Sounds good 8)  Shame its in German though


----------



## the lancaster kicks ass (Oct 27, 2004)

> Hans-Ulrich Rudel, who was the highest decorated german soldier ever



not just german, he's the highest decorated ace of all time..................


----------



## Crazy (Oct 28, 2004)

How'd they fit the title on the book cover  

I might look into it. Be a great way to aid in my learning of that fine language


----------



## GermansRGeniuses (Oct 28, 2004)

Mine too, I have classes every Sat. now...


----------



## cheddar cheese (Oct 29, 2004)

I love shouting stuff in German


----------



## the lancaster kicks ass (Oct 29, 2004)

what little german you know that is...............


----------



## cheddar cheese (Oct 29, 2004)

A simple "NEIN!" imposes such power and dominance


----------



## kiwimac (Oct 30, 2004)

LOL

Kiwimac


----------



## the lancaster kicks ass (Oct 30, 2004)

but what if you have to say something else..................


----------



## cheddar cheese (Oct 30, 2004)

NEIN!


----------



## the lancaster kicks ass (Oct 30, 2004)

one day you'll have to say something else, then you're stuck................


----------



## cheddar cheese (Oct 30, 2004)

NEIN!


----------



## the lancaster kicks ass (Oct 31, 2004)

one day we will, you'll have to speak in german and all you'll know is "nien" and you'll looks stupid and i'll just sit and laugh hehe.........

and i can guess what your gonna say next...................


----------



## cheddar cheese (Oct 31, 2004)

All things bright and beautiful, all creatures great and small.

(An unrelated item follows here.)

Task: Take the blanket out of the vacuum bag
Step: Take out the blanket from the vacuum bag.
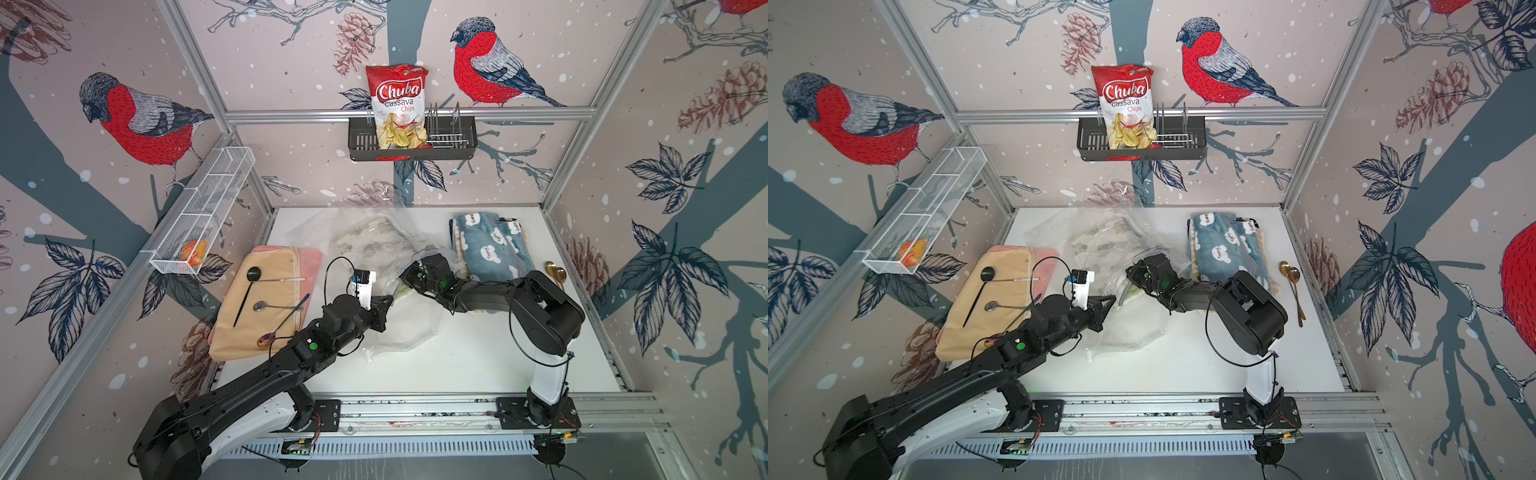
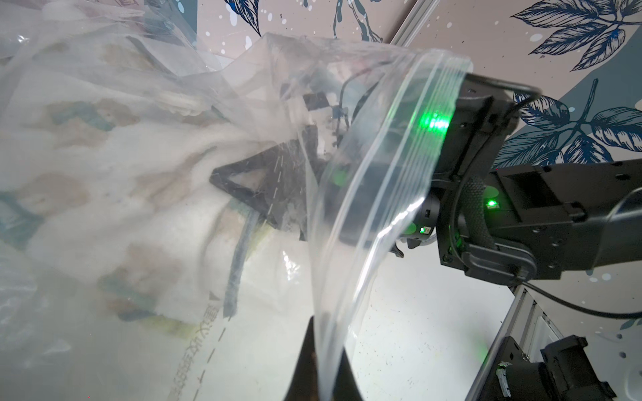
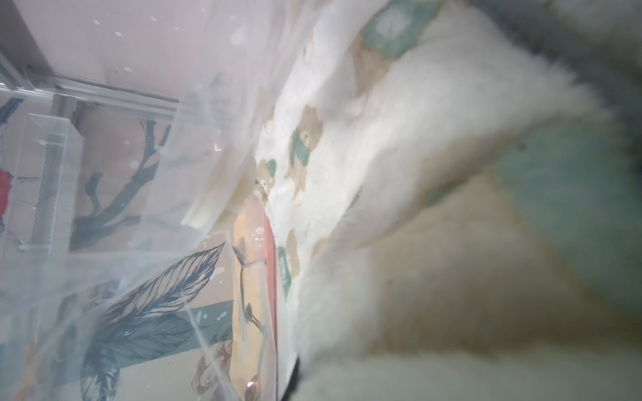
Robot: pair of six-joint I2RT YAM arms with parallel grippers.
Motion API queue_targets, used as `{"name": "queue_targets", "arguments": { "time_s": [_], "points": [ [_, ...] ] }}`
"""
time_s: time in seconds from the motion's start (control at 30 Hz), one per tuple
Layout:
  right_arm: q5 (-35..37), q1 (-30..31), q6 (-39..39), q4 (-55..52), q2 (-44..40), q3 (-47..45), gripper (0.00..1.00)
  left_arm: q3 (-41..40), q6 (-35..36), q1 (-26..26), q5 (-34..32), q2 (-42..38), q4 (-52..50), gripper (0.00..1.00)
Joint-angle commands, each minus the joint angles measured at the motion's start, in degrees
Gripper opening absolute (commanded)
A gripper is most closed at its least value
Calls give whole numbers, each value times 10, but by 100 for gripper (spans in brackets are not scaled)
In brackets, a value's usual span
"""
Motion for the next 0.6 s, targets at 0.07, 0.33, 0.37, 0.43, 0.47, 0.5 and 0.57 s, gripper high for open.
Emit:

It was kinda obvious I wouldnt say NEIN isnt it


----------



## the lancaster kicks ass (Oct 31, 2004)

only because you knew i thought you would................


----------



## cheddar cheese (Oct 31, 2004)

NEIN!


----------



## the lancaster kicks ass (Nov 1, 2004)

i honestly didn't see that one happening..................


----------



## cheddar cheese (Nov 1, 2004)

Well whaddaya know, im a master of surprise


----------



## the lancaster kicks ass (Nov 2, 2004)

"suprise is an event that occurs only in the mind of a general"...........


----------



## cheddar cheese (Nov 2, 2004)

NEIN!

Oh oh, I could say...

DANKE!


----------



## the lancaster kicks ass (Nov 5, 2004)

wow you've doubled you german vocabulary....................


----------



## cheddar cheese (Nov 5, 2004)

SCHNELL!

DANKE!

NEIN!

SCHISSE!


See, you look weak and pathetic already.


----------



## GermansRGeniuses (Nov 5, 2004)

It's really "SCHEISSE!"

There, your German has been correctly quadrupled.


----------



## cheddar cheese (Nov 6, 2004)

Thankyou  

Danke, nein schnell scheisse!


----------



## the lancaster kicks ass (Nov 6, 2004)

oh darn, looks like he's got me there..............

that was sarcasm BTW..................


----------



## cheddar cheese (Nov 7, 2004)

What provoked the sarcasm? Why was it necessary?


----------



## the lancaster kicks ass (Nov 8, 2004)

the fact you proved me wrong in saying you only have 2 words in your german vocabulary by proving you have 4, which i just thought was a bit pathetic............


----------



## cheddar cheese (Nov 8, 2004)

It doesnt make any sense though!


----------